'''

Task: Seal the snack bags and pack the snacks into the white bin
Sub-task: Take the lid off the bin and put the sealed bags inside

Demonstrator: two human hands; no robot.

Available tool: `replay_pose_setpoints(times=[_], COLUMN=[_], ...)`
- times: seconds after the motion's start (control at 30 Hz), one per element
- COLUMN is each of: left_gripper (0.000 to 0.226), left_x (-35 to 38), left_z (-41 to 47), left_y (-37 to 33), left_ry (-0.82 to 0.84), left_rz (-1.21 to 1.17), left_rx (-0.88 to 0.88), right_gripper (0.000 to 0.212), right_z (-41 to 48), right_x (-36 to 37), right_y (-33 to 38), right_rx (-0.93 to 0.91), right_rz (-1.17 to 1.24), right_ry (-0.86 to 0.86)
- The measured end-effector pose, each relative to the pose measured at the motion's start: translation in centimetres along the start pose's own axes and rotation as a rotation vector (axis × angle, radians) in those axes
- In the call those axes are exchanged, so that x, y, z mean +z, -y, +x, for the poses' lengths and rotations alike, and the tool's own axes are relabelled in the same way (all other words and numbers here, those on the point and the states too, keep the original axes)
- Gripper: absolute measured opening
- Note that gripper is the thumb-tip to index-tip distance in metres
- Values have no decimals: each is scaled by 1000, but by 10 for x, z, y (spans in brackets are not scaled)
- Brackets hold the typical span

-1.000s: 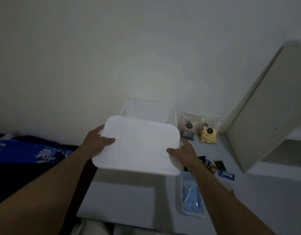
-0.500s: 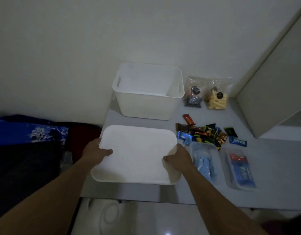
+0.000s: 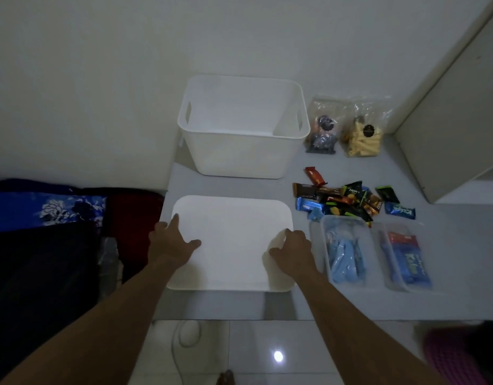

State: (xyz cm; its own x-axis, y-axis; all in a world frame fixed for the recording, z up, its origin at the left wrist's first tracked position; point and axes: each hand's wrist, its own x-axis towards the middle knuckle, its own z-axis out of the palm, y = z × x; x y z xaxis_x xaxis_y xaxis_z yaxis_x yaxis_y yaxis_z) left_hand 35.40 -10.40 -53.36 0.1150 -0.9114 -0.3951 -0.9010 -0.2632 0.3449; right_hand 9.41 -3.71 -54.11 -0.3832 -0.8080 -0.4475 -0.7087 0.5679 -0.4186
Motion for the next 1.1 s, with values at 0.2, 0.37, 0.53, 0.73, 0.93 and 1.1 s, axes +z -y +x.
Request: replay_pose_setpoints(times=[0.2,0.37,0.53,0.73,0.93,1.1], left_gripper=[92,92,87,82,68,72], left_x=[9,10,0,-27,-72,-97], left_z=[-2,-9,-20,-39,-67,-89], left_y=[3,6,-6,-52,-126,-194], left_ry=[67,85,31,44,-28,-45], left_rz=[133,161,235,161,91,92], left_rx=[87,82,149,341,579,695], right_gripper=[62,64,59,51,33,44], right_z=[-7,-13,-21,-42,-62,-73], right_x=[13,14,1,-46,-129,-195], right_y=[0,-2,3,14,17,2], right_rx=[-73,-84,-108,-160,-190,-153], right_rz=[-127,-136,-96,-120,-78,-93], right_ry=[12,36,47,5,-142,-242])
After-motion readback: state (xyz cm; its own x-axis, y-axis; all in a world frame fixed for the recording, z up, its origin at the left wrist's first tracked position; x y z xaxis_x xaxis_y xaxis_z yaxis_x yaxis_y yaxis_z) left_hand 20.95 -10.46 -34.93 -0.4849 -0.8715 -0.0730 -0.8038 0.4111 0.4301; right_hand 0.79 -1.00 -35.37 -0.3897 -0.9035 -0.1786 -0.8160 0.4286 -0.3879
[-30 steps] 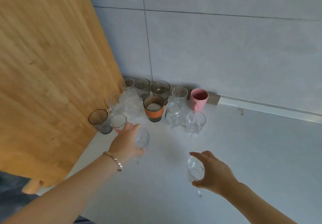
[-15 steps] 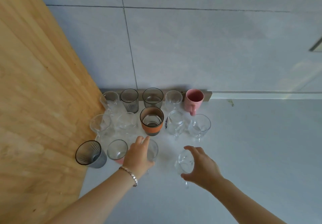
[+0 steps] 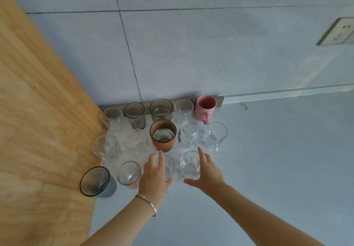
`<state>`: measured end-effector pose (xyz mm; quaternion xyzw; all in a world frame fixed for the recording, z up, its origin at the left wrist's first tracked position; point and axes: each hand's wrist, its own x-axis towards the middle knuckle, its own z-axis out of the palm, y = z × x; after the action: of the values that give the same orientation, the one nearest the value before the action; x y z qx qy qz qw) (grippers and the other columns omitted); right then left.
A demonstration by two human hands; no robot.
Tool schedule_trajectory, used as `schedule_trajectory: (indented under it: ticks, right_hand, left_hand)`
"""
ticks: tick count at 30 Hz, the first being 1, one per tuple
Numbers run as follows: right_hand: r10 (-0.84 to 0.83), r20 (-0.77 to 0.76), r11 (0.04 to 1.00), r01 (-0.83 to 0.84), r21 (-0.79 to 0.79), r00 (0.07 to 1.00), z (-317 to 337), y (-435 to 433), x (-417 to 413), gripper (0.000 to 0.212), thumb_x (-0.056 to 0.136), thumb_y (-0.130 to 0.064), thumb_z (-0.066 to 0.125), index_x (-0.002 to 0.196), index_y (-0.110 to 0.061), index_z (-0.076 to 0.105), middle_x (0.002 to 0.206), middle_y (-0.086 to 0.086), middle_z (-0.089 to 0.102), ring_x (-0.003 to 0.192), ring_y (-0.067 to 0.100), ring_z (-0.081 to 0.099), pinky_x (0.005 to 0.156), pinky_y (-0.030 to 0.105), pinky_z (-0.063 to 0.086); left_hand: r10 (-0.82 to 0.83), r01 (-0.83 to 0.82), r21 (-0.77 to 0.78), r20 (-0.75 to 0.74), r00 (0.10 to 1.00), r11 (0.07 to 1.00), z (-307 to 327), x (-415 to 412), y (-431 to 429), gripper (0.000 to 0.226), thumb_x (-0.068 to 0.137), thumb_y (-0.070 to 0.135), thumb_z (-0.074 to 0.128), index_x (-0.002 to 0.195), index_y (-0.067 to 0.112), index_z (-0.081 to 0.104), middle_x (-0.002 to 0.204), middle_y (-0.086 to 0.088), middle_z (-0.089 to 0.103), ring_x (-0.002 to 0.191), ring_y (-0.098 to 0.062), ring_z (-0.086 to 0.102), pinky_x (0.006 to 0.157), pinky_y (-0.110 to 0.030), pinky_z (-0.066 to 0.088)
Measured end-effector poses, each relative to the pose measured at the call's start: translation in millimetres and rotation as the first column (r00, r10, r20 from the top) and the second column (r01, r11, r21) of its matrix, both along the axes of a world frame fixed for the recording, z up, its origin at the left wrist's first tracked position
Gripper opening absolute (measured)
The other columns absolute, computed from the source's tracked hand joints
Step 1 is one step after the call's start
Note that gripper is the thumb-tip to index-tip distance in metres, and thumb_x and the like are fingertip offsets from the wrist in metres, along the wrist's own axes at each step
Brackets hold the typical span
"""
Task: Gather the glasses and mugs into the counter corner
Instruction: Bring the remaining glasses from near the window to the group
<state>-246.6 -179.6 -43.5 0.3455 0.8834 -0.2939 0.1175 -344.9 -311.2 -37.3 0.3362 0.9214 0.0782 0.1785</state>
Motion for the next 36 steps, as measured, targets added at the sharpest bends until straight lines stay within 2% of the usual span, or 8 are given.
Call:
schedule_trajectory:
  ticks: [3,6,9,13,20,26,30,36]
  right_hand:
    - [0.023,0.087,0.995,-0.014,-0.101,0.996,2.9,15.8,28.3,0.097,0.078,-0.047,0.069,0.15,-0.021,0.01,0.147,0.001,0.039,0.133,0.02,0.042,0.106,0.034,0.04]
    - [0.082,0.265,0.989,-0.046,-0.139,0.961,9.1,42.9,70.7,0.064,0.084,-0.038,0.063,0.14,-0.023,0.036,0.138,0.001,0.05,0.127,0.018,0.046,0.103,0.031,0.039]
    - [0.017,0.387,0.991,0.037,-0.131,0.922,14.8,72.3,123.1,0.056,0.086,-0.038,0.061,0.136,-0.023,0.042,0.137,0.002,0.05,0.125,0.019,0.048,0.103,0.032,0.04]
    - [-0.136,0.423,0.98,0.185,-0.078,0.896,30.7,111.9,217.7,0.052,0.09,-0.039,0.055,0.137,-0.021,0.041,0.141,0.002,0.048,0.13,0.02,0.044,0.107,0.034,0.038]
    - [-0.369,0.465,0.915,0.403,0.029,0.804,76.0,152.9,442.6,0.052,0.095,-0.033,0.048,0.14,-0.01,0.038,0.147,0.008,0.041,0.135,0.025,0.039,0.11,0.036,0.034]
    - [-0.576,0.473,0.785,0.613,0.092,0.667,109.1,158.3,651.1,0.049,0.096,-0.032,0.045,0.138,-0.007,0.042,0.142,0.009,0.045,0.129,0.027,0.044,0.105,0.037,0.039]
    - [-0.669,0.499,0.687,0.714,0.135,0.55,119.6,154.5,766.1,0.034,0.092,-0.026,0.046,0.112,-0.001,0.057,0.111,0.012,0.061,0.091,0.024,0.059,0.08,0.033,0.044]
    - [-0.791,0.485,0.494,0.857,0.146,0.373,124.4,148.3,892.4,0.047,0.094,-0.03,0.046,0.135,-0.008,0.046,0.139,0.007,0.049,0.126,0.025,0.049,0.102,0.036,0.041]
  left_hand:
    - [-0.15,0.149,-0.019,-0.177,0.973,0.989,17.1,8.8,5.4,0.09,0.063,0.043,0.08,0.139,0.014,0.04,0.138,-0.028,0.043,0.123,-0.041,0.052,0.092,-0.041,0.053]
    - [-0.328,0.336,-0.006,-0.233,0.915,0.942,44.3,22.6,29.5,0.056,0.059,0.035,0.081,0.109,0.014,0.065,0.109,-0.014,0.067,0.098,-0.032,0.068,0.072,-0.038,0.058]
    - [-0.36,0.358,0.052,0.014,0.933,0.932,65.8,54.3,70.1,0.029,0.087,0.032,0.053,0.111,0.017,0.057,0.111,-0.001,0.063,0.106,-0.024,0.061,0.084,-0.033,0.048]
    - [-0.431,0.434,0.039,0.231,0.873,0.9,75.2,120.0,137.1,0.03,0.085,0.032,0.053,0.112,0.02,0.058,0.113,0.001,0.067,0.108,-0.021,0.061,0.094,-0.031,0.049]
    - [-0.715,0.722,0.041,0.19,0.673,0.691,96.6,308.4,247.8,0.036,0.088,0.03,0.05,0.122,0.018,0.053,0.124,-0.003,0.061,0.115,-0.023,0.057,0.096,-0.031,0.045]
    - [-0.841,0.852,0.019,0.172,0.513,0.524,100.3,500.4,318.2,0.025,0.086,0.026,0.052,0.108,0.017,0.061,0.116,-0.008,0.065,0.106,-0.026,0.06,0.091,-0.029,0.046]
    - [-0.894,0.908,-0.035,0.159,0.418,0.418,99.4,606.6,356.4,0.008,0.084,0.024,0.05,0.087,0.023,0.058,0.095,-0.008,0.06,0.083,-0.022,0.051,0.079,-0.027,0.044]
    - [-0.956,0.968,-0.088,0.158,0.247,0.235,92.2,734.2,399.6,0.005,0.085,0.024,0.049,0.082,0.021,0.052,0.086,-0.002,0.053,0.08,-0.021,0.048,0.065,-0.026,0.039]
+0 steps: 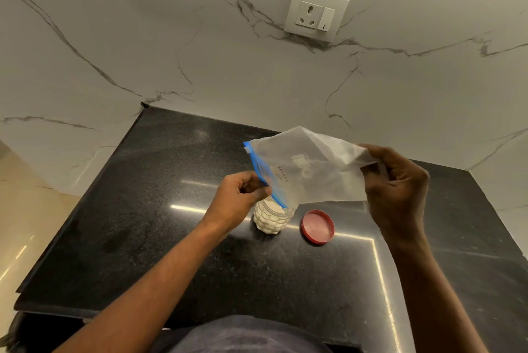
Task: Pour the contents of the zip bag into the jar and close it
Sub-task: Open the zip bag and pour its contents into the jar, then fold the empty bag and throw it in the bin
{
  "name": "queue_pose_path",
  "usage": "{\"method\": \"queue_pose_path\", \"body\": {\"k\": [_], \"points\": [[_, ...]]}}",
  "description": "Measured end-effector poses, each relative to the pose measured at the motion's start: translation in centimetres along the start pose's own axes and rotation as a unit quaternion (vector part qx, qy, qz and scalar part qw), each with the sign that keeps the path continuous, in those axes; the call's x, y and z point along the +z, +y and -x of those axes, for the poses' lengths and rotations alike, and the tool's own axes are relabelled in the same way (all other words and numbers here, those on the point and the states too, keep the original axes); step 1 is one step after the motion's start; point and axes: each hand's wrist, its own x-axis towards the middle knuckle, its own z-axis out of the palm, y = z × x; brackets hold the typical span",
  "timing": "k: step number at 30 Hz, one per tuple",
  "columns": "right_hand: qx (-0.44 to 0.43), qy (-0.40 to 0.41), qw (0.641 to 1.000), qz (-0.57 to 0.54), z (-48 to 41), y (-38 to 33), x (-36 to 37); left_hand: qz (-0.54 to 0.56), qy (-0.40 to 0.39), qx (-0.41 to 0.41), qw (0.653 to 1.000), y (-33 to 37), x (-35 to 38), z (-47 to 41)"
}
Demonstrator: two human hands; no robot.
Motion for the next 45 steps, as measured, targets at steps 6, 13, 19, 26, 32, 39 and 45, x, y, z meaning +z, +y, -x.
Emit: {"method": "queue_pose_path", "body": {"k": [6,13,19,26,32,39,45], "points": [[0.183,0.133,0.95,-0.217,0.0,0.4,-1.0,0.02,0.003,0.065,0.998,3.9,0.4,-0.5],[0.366,0.075,0.879,-0.295,2.1,2.8,-0.5,-0.042,0.004,0.127,0.991,9.4,0.3,-3.2],[0.244,0.047,0.953,-0.176,1.7,2.4,-0.7,-0.147,-0.071,0.151,0.975,11.5,-0.7,-4.2],[0.165,0.034,0.969,-0.183,-2.3,0.6,0.9,-0.176,-0.149,0.13,0.964,11.6,-0.2,-3.8],[0.212,0.038,0.945,-0.246,-2.4,0.8,1.2,-0.295,-0.126,0.157,0.934,11.5,-0.4,-3.3],[0.222,-0.03,0.929,-0.295,-1.4,-0.3,1.8,-0.396,-0.059,0.253,0.881,13.5,4.2,-3.1],[0.221,-0.029,0.93,-0.291,-1.4,-0.7,1.3,-0.33,-0.074,0.248,0.908,13.4,5.5,-3.7]]}}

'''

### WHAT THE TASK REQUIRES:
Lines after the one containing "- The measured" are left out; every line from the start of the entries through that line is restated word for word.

### TASK RESPONSE:
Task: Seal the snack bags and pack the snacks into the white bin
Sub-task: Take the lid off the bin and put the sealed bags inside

Demonstrator: two human hands; no robot.

Available tool: `replay_pose_setpoints(times=[_], COLUMN=[_], ...)`
- times: seconds after the motion's start (control at 30 Hz), one per element
- COLUMN is each of: left_gripper (0.000 to 0.226), left_x (-35 to 38), left_z (-41 to 47), left_y (-37 to 33), left_ry (-0.82 to 0.84), left_rz (-1.21 to 1.17), left_rx (-0.88 to 0.88), right_gripper (0.000 to 0.212), right_z (-41 to 48), right_x (-36 to 37), right_y (-33 to 38), right_rx (-0.93 to 0.91), right_rz (-1.17 to 1.24), right_ry (-0.86 to 0.86)
- The measured end-effector pose, each relative to the pose measured at the motion's start: translation in centimetres along the start pose's own axes and rotation as a rotation vector (axis × angle, radians) in those axes

Nothing else belongs to the answer.